=== Work instructions ===
Only the lines below from the one containing "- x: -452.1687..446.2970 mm" to the one containing "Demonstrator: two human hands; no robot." should be repeated, both included and unchanged.

=== Given information ===
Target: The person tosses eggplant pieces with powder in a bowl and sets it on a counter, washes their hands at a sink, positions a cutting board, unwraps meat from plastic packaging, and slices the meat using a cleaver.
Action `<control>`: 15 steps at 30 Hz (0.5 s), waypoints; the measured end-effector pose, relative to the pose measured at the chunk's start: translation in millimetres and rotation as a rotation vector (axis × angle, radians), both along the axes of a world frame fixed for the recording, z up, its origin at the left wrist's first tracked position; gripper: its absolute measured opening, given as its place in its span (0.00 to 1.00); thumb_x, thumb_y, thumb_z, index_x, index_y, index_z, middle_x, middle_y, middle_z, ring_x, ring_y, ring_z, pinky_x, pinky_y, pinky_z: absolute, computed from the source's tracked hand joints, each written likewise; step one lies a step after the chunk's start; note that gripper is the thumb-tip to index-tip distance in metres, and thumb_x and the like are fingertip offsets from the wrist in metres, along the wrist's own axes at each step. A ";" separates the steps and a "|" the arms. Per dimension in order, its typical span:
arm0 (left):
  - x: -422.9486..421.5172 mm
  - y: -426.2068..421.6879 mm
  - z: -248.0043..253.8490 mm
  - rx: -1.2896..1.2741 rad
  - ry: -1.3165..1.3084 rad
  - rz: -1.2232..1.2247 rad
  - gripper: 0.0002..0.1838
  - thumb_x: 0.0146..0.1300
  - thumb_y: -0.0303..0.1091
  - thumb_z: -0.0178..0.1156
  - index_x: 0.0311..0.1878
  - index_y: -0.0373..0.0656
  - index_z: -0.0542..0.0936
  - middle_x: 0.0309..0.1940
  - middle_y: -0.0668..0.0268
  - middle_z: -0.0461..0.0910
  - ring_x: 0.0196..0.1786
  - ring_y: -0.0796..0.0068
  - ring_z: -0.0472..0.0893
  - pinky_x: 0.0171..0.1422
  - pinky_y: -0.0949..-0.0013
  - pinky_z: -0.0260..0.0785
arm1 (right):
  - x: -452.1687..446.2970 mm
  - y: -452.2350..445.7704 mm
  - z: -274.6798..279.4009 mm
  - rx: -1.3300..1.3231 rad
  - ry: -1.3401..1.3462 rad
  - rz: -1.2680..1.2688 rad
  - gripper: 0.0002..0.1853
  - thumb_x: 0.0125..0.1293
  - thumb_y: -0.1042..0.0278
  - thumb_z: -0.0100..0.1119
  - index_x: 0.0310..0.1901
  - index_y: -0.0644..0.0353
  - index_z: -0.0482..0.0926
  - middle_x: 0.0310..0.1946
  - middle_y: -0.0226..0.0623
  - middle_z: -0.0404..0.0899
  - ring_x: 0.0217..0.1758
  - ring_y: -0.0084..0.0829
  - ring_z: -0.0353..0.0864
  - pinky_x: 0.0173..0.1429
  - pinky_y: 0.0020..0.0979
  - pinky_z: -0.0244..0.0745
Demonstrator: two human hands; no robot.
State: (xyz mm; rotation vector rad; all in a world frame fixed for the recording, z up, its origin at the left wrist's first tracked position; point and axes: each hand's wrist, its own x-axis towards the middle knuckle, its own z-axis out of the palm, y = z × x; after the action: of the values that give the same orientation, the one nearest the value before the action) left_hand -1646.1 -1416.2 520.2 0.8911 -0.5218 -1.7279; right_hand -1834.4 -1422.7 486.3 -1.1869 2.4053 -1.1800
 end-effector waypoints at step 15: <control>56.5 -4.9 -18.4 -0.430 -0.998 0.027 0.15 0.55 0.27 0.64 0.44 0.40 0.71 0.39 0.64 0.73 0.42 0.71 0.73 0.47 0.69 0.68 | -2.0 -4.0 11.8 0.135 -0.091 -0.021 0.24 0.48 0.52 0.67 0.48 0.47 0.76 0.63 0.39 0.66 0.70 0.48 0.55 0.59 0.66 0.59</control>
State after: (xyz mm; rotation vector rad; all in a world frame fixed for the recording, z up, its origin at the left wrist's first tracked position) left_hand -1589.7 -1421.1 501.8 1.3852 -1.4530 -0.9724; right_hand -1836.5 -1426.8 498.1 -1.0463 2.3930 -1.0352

=== Result below ===
  - x: -452.1687..446.2970 mm
  - y: -452.2350..445.7704 mm
  - z: -274.6798..279.4009 mm
  - rx: -1.3300..1.3231 rad
  - ry: -1.3401..1.3462 rad
  - rz: -1.2680..1.2688 rad
  - gripper: 0.0002..0.1853
  - thumb_x: 0.0125..0.1293
  - thumb_y: -0.1042..0.0278
  - thumb_z: -0.0100..0.1119
  - index_x: 0.0310..0.1901
  - index_y: -0.0644..0.0353
  - index_z: -0.0482..0.0926
  - middle_x: 0.0310..0.1946
  - middle_y: -0.0226..0.0623
  - middle_z: -0.0404..0.0899
  - ring_x: 0.0217..0.1758
  - ring_y: -0.0084..0.0829
  - ring_z: -0.0353..0.0864
  - pinky_x: 0.0173..0.1429
  - pinky_y: 0.0020..0.0979
  - pinky_z: -0.0244..0.0745
Demonstrator: two human hands; no robot.

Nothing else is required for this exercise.